Your average rural Missouri farmhouse. Beautiful in its simplicity.

I was feeling pretty grungy and opted for a hotel tonight. Sleeping outside last night was OK but it was incredibly humid and I feel like I’ve basically been wet for 24 hours. The Lazy L is $65 and feels like a Sonoma spa in comparison to last night.

No-moving wildlife photo opp.


5 thoughts on “Day 32 – Ellington to Houston MO”

  1. Your rant made me laugh and now here is mine. When we first moved to MO from CA, I became convinced that all the road rage in CA was probably people mad at somebody from MO. The worst drivers I ever encountered and nothing changed in the 14 years we lived in MO. They always seemed oblivious!

  2. I has no idea southern Mo was so green, lush and full of rivers! It really looks beautiful. But I remember that Laura Engalls Wilder (Little House on the Praire author) settled in southern Mo and lived on an apple orchard and raised ducks and chickens,

  3. I forgot to tell…a friend with a bird identification app says the bird looks like a summer tanager.

  4. Keep truckin, Jim. Enjoyed working with your team over last week. Great to see all the photos etc. It’s good to be reminded of the interior spaces. Awesome country!

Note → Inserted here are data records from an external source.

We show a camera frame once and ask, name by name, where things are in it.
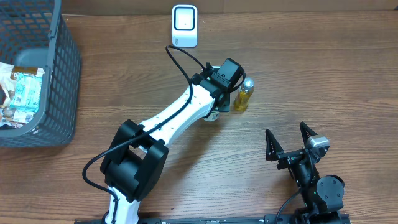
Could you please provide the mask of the brown snack bag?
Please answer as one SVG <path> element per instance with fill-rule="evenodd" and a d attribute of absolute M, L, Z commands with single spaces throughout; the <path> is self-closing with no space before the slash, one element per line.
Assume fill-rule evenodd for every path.
<path fill-rule="evenodd" d="M 31 122 L 36 113 L 20 111 L 11 108 L 14 98 L 17 73 L 29 73 L 32 75 L 44 75 L 43 68 L 18 67 L 7 63 L 1 63 L 1 129 L 18 129 Z"/>

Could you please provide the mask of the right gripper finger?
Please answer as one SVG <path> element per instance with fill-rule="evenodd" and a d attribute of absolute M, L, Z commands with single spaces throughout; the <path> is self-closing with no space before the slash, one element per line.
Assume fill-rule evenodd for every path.
<path fill-rule="evenodd" d="M 305 122 L 300 122 L 300 131 L 303 139 L 304 146 L 307 146 L 307 141 L 310 137 L 316 136 L 317 133 L 313 131 Z"/>
<path fill-rule="evenodd" d="M 284 153 L 284 150 L 276 140 L 275 136 L 270 129 L 265 132 L 266 135 L 266 160 L 275 161 L 279 159 L 279 156 Z"/>

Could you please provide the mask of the yellow tea bottle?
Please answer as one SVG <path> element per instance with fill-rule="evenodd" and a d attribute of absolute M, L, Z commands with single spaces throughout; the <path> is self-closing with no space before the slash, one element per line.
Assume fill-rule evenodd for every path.
<path fill-rule="evenodd" d="M 238 111 L 245 111 L 248 107 L 249 99 L 254 93 L 254 80 L 246 77 L 243 84 L 238 89 L 238 94 L 234 100 L 234 108 Z"/>

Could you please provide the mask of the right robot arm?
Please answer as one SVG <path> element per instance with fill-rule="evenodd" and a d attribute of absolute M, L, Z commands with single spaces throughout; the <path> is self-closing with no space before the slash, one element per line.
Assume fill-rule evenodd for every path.
<path fill-rule="evenodd" d="M 315 167 L 328 152 L 329 139 L 304 122 L 300 123 L 300 131 L 303 147 L 291 152 L 283 150 L 270 129 L 265 131 L 266 160 L 276 161 L 279 170 L 287 169 L 298 187 L 268 220 L 271 223 L 350 223 L 349 216 L 340 213 L 344 207 L 344 181 L 337 175 L 320 177 Z M 298 195 L 302 196 L 304 207 L 282 216 L 284 208 Z"/>

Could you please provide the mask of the teal Kleenex tissue pack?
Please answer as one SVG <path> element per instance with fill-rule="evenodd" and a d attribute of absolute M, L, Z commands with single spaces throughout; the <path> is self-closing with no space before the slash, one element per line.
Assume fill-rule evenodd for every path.
<path fill-rule="evenodd" d="M 219 115 L 220 114 L 218 111 L 212 111 L 207 117 L 203 117 L 203 120 L 207 122 L 213 122 L 219 118 Z"/>

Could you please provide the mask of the teal wet wipes pack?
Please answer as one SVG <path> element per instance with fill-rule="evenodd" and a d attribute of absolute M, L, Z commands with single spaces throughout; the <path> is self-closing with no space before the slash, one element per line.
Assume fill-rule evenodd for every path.
<path fill-rule="evenodd" d="M 17 73 L 14 98 L 10 107 L 20 111 L 37 113 L 40 105 L 42 75 Z"/>

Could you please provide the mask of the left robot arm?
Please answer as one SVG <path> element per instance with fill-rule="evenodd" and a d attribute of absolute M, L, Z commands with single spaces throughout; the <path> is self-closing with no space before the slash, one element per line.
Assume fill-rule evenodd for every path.
<path fill-rule="evenodd" d="M 221 66 L 206 65 L 184 93 L 162 112 L 139 124 L 120 125 L 100 171 L 111 191 L 104 223 L 137 223 L 140 202 L 158 182 L 169 146 L 195 121 L 229 110 L 229 94 L 246 74 L 227 58 Z"/>

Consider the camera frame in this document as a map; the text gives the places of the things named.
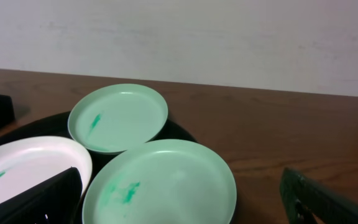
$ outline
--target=round plate
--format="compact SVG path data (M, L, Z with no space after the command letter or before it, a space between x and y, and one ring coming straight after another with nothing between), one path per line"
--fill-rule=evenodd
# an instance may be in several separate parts
M166 139L110 161L92 181L84 224L228 224L236 206L230 168L200 144Z
M76 167L82 193L91 178L89 152L77 142L61 137L35 137L0 146L0 203Z
M155 90L119 84L80 100L70 113L68 130L89 150L118 154L154 138L167 118L167 103Z

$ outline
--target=wooden table
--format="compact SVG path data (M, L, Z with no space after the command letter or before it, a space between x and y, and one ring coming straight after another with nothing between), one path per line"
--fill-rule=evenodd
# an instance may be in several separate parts
M0 94L12 96L17 118L0 136L117 83L160 92L173 120L229 164L233 223L288 223L278 191L284 167L358 203L357 97L0 70Z

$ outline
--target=table
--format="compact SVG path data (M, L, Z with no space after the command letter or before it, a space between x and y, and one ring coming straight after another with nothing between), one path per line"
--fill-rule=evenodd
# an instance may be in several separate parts
M171 119L229 164L233 223L288 223L278 191L284 167L358 203L358 97L0 70L0 94L12 96L17 118L0 136L117 83L160 92Z

  5. Jim – Buon giorno from Rome! Great seeing your pano and pics of/from the fire tower; you were within a few miles of several of them when you passed through the Adirondacks, shortly before I’d met up with you. Only the New York/New England fire towers never (to my recollection, having climbed quite a few) had glass windows at the top, as the one from your pics showed… one of what looks like a wide variety of differences among places and people that you’re seeing as you traverse from the East Coast deeper into the heartland. Best of luck getting early starts as the days get hotter.